Happily enough, some universities in the country already have distant learning Centres which, to me, can be upgraded with digital facilities that would place them on a better pedestal to be disseminating tutorials through online mode of study.
Being a beneficiary of Part time education, which I am still proud of, even if some of its critics derogatorily assess its value, I am in this context strongly advocating that online studies should be the way to go in the face of Covid-19 which health experts, in their conclusions, asserted have seen to have come to stay with humanity.
It would be recalled in this piece that most of our leaders studied for their GCE ordinary and advanced levels through now defunct correspondence colleges like Exam Success Correspondence College, Walton Tutorial College, Rapid Result College among several others that existed when our post offices were truly offering valued services to Nigerians. Some of our leaders did their preliminary law programmes through external or correspondence study methods provided by Ivy League universities such as Cambridge, Oxford and the like. As you read this, Harvard Business School and London School of Journalism currently run online courses which they embarked on, years back, before the emergence of Covid-19.

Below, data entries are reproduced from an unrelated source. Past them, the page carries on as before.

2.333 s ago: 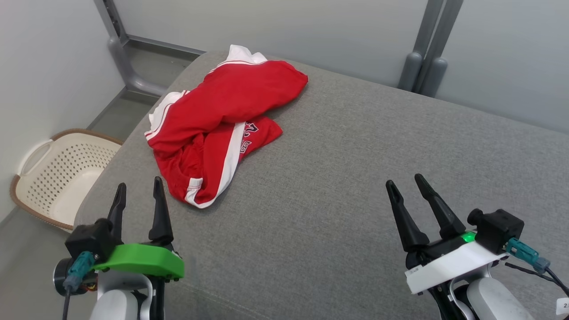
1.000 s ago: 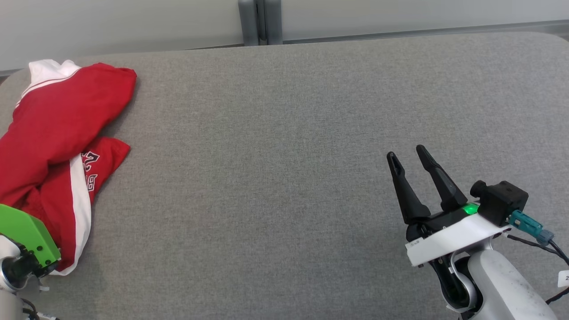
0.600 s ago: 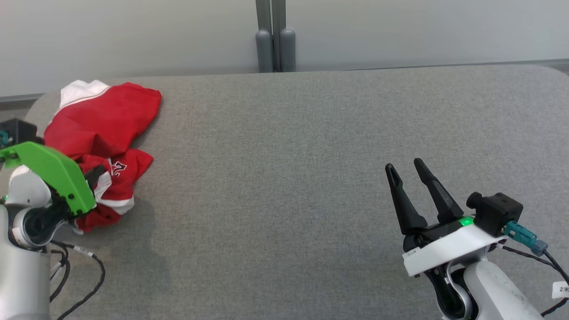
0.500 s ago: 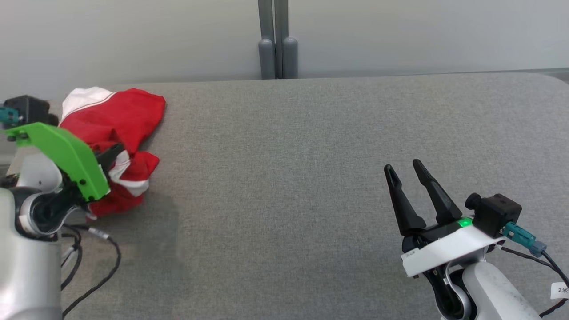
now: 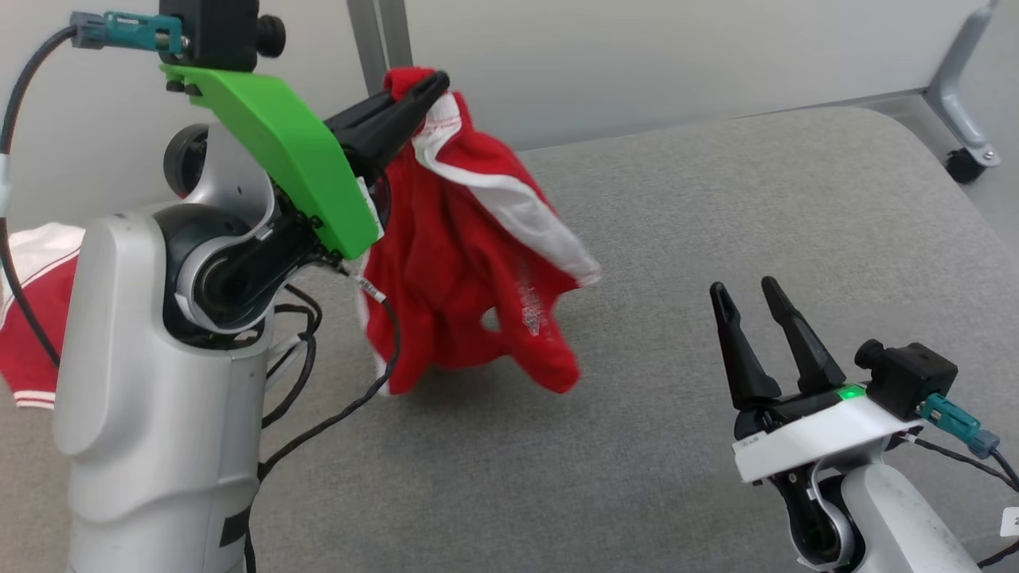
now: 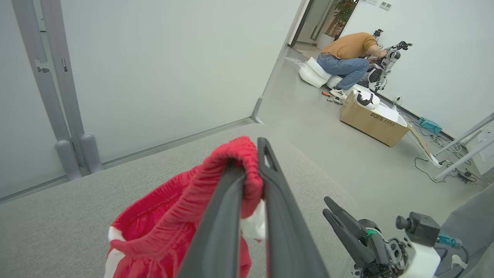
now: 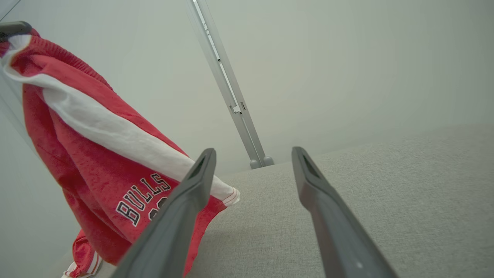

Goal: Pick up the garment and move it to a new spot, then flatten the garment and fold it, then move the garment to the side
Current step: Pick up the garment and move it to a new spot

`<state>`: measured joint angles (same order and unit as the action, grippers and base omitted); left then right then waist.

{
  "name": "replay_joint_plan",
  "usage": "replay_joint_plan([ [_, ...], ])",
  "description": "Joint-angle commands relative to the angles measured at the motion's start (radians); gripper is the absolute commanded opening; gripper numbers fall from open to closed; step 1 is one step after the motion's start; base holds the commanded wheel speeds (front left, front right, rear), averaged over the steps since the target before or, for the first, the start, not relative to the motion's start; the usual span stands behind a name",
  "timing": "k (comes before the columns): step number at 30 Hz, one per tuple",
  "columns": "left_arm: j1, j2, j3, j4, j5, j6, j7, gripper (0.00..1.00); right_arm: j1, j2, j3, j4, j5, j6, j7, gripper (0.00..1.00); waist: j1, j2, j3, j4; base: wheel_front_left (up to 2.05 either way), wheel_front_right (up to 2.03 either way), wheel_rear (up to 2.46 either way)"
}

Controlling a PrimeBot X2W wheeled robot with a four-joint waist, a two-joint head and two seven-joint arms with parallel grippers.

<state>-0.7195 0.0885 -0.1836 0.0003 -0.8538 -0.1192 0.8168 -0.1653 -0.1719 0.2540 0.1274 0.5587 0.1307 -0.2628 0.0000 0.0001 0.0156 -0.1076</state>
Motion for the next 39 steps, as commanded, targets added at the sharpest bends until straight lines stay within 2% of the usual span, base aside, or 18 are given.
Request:
replay_joint_plan([
  [1, -0.019, -0.007, 0.005, -0.004, -0.009, 0.011, -0.03, 0.0, 0.005, -0.001, -0.009, -0.006, -0.004, 0.0, -0.002, 1.0, 0.0, -0.0001, 0.018, -0.07, 0.0, 0.0, 0.0],
  [5, 0.011, -0.028, -0.003, 0.003, -0.048, 0.04, -0.104, 0.0, 0.015, -0.009, -0.039, -0.012, -0.007, 0.0, -0.002, 1.0, 0.0, -0.0001, 0.035, -0.091, 0.0, 0.0, 0.0],
  [9, 0.13, -0.029, 0.022, 0.031, -0.046, 0.062, -0.195, 0.0, 0.019, -0.013, -0.053, -0.019, -0.009, 0.0, -0.002, 1.0, 0.0, -0.0001, 0.051, -0.091, 0.0, 0.0, 0.0],
  [11, 0.23, -0.029, 0.045, 0.068, -0.041, 0.06, -0.258, 0.0, 0.021, -0.015, -0.05, -0.019, -0.012, 0.0, -0.002, 1.0, 0.0, -0.0001, 0.06, -0.087, 0.0, 0.0, 0.0],
  [13, 0.317, 0.013, 0.059, 0.122, 0.017, 0.05, -0.328, 0.0, 0.018, -0.018, -0.043, -0.018, -0.012, 0.0, -0.002, 1.0, 0.0, -0.0001, 0.068, -0.083, 0.0, 0.0, 0.0],
  [17, 0.447, 0.044, 0.082, 0.268, 0.087, 0.042, -0.465, 0.0, 0.001, -0.029, -0.032, -0.015, -0.015, 0.0, -0.002, 1.0, 0.0, -0.0001, 0.074, -0.075, 0.0, 0.0, 0.0],
  [20, 0.49, 0.032, 0.098, 0.356, 0.088, 0.035, -0.552, 0.02, -0.004, -0.039, -0.035, -0.014, -0.011, 0.0, -0.002, 1.0, 0.0, -0.0001, 0.075, -0.064, 0.0, 0.0, 0.0],
  [21, 0.5, 0.03, 0.095, 0.372, 0.095, 0.031, -0.573, 0.39, -0.002, -0.041, -0.035, -0.013, -0.012, 0.0, -0.002, 1.0, 0.0, -0.0001, 0.074, -0.059, 0.0, 0.0, 0.0],
  [22, 0.505, 0.032, 0.09, 0.387, 0.106, 0.024, -0.602, 0.98, 0.002, -0.044, -0.032, -0.012, -0.014, 0.0, -0.002, 1.0, 0.0, -0.0001, 0.072, -0.053, 0.0, 0.0, 0.0],
  [27, 0.515, 0.037, 0.059, 0.397, 0.142, 0.001, -0.726, 1.0, 0.018, -0.05, -0.027, -0.005, -0.012, 0.0, -0.002, 1.0, 0.0, -0.0001, 0.059, -0.027, 0.0, 0.0, 0.0],
  [33, 0.506, 0.113, 0.002, 0.297, 0.275, -0.004, -0.857, 1.0, 0.031, -0.058, -0.02, -0.001, -0.013, 0.0, -0.002, 1.0, 0.0, -0.0001, 0.038, 0.007, 0.0, 0.0, 0.0],
  [39, 0.56, 0.175, -0.009, 0.16, 0.387, 0.043, -0.936, 1.0, 0.04, -0.065, -0.026, -0.007, -0.013, 0.0, -0.002, 1.0, 0.0, -0.0001, 0.014, 0.017, 0.0, 0.0, 0.0],
])
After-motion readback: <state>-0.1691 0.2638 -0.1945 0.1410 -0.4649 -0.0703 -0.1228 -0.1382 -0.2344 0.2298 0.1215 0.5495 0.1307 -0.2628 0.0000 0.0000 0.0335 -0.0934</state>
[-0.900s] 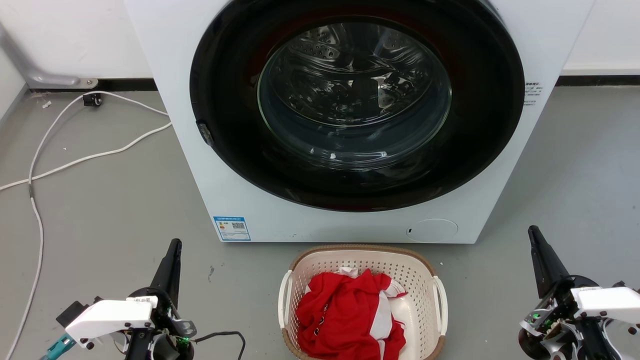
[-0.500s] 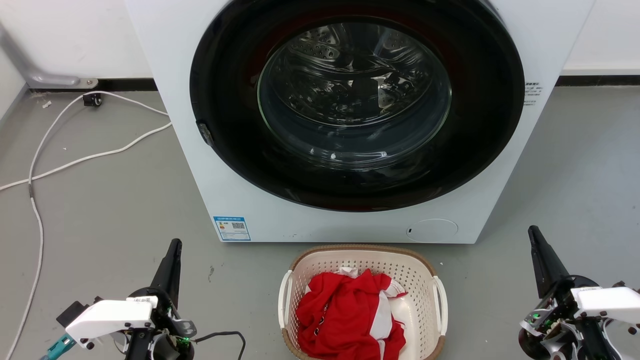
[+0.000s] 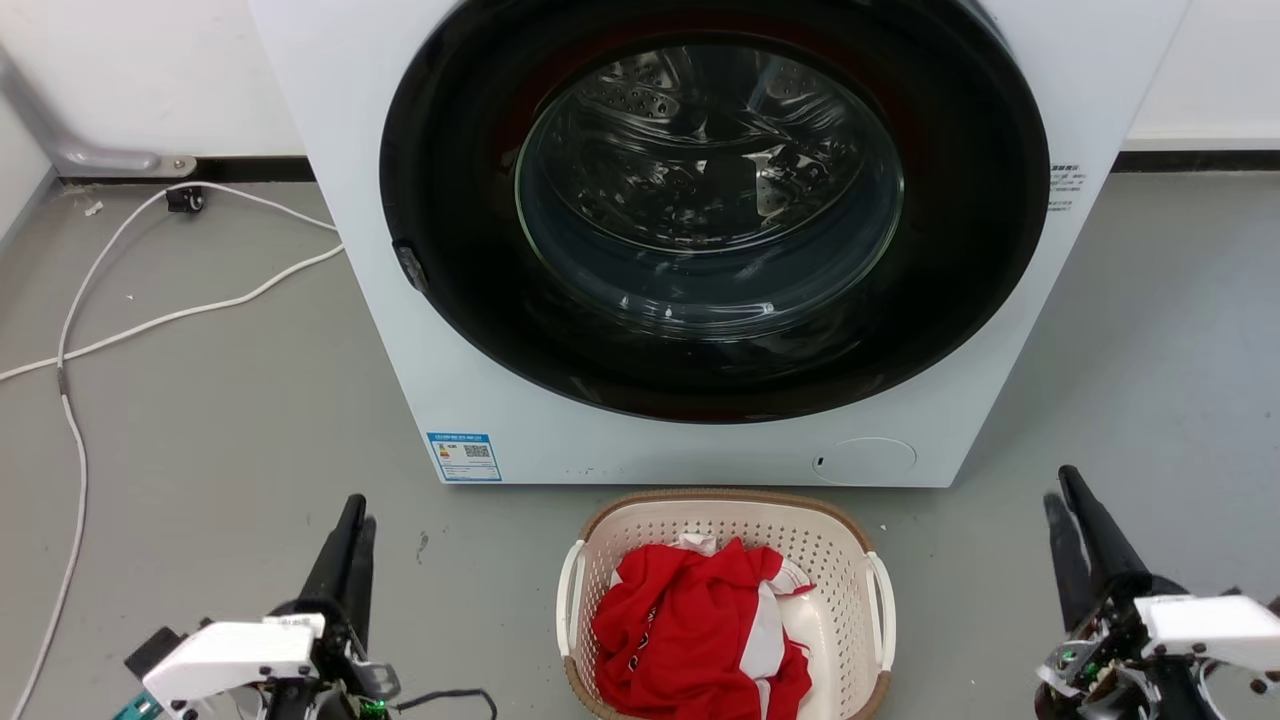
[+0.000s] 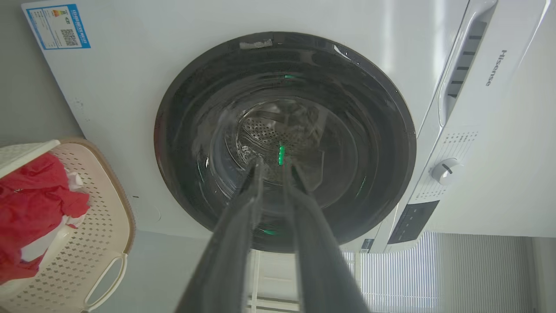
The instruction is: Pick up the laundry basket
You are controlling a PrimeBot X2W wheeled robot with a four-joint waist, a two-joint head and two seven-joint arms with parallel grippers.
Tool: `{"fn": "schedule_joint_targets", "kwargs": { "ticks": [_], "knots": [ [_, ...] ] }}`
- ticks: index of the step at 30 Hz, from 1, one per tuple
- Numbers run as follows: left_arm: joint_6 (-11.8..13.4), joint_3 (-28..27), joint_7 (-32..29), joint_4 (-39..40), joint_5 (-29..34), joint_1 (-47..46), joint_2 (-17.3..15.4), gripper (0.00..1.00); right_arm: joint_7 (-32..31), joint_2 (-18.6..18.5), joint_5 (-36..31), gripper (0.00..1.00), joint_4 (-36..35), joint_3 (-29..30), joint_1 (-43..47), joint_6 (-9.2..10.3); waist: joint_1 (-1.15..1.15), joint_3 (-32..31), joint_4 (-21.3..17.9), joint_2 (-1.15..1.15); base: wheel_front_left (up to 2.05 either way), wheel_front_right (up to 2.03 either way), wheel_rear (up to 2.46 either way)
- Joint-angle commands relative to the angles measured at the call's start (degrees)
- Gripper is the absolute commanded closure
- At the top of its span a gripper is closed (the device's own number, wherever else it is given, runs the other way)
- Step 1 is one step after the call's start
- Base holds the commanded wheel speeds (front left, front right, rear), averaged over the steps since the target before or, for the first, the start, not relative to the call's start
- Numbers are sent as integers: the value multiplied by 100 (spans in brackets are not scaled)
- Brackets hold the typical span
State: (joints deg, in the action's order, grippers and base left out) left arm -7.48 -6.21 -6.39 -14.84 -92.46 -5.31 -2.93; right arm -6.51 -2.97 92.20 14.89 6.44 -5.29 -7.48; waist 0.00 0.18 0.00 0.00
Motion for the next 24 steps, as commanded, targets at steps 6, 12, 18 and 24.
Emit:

No doubt, anyone that underwent part time studies through online mode of study must no doubt know what it takes to acquire university education. The reason for this is that such a person would have in the process of undergoing his studies tasted the good, the bad and ugly sides of life. It therefore goes to say that such a person would be serious in his or her studies like full-time students contrary to general belief. In my personal view, those who often see part-time students as dullards are committing a fallacy known as fallacy of composition in philosophical logic. The fallacy is the assertion that a constituent is bad does not imply or mean that the whole is bad. If a part-time student is found to be a dullard, that does not translate to mean that all part-time students are dullards. We should not forget that dullards equally abound in our full-time campuses.
The fact is that if all tertiary institutions adopt online mode of disseminating tutorials materials to their students in the face of the prevailing Covid-19 that such decision will no doubt decongest population in campuses, and by that reduce the chances of making students to be infected or spreading Covid-19 as ideal social distancing milieu would have being created by the adoption of online mode of studies. To my view, it is high time we came to terms with Covid-19 through the adoption of Online Teaching Methods.